### Prompt
Pull out every line with the word "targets" from the entries below.

### Records to process
------------------------------------
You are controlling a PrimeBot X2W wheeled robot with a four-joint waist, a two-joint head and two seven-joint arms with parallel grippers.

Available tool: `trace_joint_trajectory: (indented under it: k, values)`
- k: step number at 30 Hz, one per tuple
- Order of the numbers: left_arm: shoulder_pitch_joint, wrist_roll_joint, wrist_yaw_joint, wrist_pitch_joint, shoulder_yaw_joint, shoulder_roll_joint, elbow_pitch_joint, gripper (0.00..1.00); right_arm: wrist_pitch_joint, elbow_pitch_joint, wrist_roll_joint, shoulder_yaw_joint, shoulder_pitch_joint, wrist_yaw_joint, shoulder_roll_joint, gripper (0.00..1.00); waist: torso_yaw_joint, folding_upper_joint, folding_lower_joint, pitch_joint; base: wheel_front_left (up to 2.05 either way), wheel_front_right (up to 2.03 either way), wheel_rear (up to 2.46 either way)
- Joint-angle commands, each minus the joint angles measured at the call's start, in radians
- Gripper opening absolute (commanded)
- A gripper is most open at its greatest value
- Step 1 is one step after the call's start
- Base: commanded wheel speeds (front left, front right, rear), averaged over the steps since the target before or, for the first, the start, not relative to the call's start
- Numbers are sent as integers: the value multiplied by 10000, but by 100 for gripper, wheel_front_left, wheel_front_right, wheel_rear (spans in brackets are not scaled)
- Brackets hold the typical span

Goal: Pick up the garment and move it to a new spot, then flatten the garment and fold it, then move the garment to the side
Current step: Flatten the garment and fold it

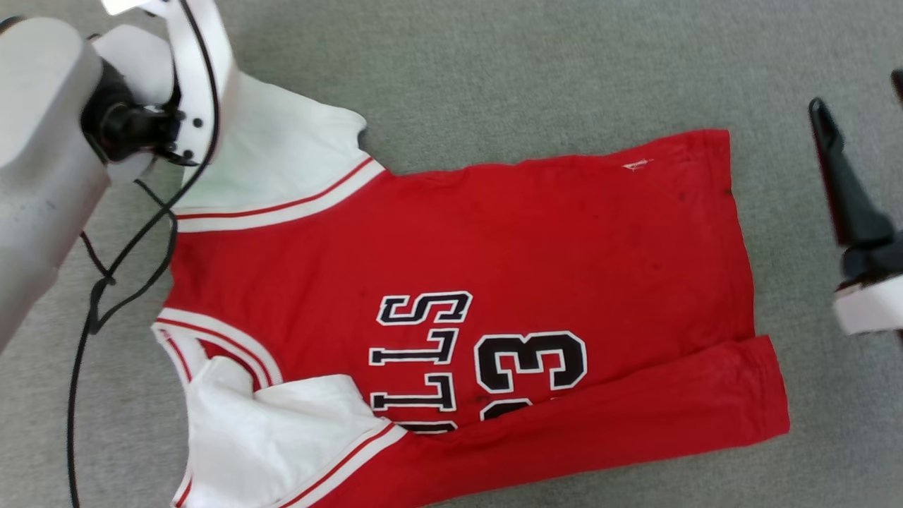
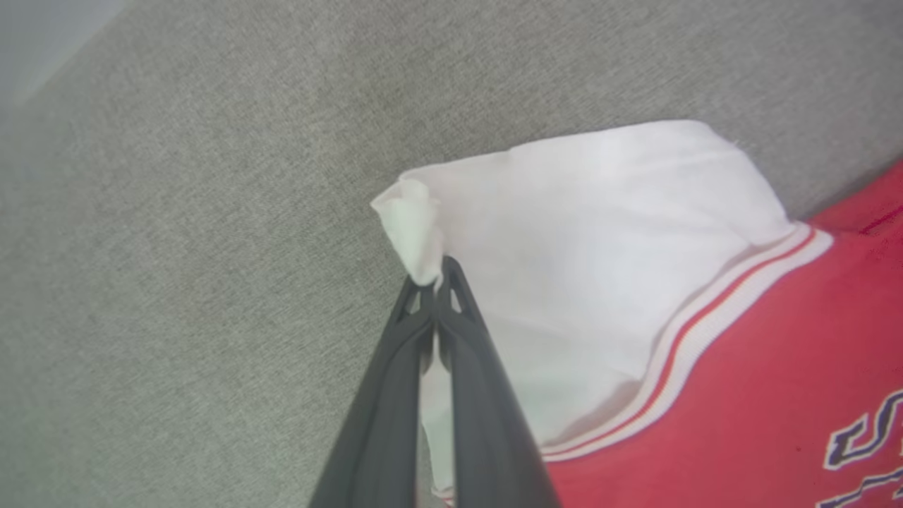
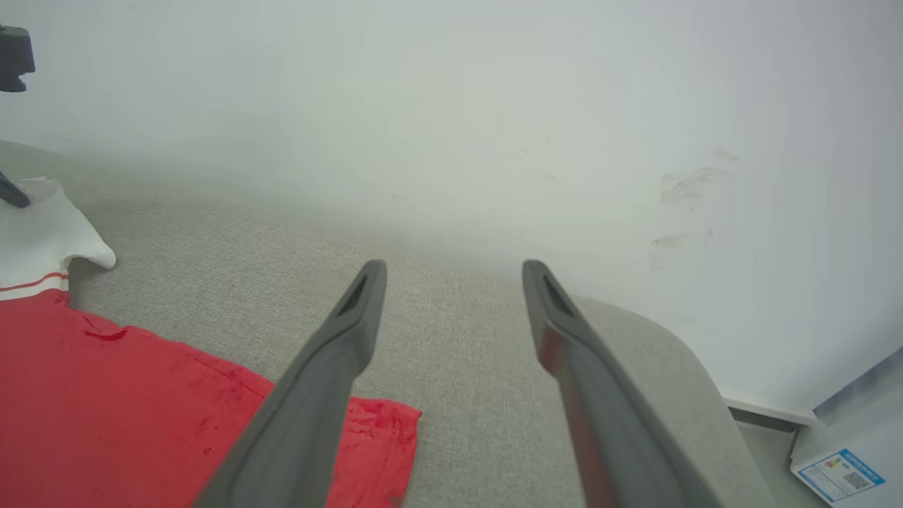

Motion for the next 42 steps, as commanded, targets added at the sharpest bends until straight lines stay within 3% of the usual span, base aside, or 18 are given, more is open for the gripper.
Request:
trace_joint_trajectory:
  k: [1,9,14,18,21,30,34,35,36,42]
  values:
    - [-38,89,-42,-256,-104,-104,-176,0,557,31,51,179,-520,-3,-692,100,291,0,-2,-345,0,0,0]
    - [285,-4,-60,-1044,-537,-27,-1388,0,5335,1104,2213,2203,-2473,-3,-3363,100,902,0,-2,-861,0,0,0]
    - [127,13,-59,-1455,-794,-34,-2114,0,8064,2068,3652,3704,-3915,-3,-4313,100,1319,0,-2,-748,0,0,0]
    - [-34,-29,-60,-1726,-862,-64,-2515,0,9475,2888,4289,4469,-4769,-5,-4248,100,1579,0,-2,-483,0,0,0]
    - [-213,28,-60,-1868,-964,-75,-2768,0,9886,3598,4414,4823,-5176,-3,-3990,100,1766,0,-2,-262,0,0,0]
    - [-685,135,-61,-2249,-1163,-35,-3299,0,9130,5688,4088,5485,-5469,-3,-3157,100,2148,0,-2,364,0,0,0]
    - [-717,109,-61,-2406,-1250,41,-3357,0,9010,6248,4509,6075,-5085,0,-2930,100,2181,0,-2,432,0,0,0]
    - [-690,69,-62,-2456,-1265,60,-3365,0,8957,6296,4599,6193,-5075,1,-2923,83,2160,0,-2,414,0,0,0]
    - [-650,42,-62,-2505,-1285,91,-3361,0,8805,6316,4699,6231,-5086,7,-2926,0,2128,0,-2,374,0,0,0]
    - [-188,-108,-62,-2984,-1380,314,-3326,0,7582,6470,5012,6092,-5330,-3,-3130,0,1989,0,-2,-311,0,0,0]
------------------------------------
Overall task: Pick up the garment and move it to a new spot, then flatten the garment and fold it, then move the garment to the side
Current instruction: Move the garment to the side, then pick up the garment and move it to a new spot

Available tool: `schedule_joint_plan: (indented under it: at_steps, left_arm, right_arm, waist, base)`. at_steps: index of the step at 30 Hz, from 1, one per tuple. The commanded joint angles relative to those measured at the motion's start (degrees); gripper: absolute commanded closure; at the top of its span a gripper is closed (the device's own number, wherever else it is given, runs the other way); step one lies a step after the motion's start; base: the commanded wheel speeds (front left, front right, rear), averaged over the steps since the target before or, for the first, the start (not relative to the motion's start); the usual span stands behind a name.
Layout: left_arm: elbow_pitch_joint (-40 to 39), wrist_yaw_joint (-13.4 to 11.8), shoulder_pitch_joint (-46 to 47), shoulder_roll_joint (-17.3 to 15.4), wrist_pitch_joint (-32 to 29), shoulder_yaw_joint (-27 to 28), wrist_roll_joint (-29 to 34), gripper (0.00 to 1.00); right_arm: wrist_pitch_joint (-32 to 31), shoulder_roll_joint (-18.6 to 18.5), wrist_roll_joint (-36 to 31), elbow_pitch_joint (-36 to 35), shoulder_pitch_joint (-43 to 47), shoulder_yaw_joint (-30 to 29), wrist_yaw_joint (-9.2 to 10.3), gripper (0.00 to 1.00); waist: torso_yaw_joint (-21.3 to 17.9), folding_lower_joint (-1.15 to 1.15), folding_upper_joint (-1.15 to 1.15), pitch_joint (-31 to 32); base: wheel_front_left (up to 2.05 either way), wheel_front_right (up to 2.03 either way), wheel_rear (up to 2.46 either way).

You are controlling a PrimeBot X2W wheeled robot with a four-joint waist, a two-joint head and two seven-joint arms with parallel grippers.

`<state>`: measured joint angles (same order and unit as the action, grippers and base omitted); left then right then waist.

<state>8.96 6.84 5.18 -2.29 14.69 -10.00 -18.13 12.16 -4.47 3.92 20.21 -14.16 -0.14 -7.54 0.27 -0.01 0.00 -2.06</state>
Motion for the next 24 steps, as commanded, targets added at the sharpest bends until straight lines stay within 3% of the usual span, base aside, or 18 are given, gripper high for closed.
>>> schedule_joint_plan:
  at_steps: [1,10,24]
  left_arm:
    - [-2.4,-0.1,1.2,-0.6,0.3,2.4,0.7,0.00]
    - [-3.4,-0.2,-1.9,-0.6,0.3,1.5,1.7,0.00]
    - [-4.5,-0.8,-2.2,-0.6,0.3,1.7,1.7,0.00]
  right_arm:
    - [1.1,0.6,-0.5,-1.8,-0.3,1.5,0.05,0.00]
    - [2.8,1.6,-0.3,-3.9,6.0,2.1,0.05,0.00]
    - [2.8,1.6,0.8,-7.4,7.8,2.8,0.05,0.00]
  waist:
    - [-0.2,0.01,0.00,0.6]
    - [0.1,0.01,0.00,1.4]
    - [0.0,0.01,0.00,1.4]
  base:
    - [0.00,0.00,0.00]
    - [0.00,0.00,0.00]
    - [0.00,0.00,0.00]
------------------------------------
### Problem solution
Motion for the next 42 steps, as commanded, targets added at the sharpest bends until straight lines stay within 3% of the usual span, base aside, or 18 are given, more is open for the gripper.
Motion for the next 24 steps, as commanded, targets added at the sharpest bends until straight lines stay within 3% of the usual span, base aside, or 18 are given, gripper high for closed.

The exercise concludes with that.